** SUPPLIED MATERIAL follows **
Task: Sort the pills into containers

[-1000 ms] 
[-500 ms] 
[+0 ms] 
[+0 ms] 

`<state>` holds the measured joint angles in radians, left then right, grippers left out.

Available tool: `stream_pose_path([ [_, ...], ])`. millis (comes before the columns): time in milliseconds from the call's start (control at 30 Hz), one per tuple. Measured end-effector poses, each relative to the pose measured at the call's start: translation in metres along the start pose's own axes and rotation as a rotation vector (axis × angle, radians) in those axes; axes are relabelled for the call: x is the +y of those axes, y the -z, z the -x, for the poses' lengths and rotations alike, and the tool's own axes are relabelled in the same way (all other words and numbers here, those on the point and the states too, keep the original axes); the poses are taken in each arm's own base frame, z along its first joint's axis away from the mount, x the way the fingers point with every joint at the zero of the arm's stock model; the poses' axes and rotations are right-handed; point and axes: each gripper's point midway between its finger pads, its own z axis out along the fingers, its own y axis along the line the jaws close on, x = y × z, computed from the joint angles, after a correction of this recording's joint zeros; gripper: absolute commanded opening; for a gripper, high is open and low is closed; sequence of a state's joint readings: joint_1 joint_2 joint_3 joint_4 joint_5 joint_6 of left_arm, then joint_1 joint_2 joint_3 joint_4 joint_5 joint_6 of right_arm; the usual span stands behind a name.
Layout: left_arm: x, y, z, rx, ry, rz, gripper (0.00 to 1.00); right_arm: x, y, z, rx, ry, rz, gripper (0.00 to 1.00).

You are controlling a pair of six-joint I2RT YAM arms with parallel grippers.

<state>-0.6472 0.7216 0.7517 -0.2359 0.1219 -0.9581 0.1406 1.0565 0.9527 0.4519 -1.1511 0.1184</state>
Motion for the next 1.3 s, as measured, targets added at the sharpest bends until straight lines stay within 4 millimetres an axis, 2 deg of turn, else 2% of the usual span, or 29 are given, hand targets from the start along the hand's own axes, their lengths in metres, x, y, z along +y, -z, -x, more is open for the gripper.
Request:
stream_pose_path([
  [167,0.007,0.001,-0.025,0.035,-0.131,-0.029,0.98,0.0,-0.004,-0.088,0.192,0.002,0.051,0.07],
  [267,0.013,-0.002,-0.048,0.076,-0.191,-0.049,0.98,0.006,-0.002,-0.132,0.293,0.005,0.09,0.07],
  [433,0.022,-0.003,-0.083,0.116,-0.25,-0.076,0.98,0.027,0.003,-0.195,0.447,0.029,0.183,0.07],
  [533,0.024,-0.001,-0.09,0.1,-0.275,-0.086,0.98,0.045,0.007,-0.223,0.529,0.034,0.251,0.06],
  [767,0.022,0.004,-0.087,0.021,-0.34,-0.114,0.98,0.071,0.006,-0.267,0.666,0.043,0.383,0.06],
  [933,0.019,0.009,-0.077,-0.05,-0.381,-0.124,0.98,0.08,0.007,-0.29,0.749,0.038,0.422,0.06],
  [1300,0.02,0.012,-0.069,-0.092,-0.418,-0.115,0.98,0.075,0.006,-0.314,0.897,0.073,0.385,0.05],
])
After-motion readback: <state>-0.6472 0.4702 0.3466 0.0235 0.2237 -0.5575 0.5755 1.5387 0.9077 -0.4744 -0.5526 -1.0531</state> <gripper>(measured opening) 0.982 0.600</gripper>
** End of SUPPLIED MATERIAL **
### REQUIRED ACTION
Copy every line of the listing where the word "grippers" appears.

### RESULT OF THE EXERCISE
`<state>` holds the measured joint angles in radians, left then right, grippers left out.
You are controlling a pair of six-joint I2RT YAM arms with parallel grippers.

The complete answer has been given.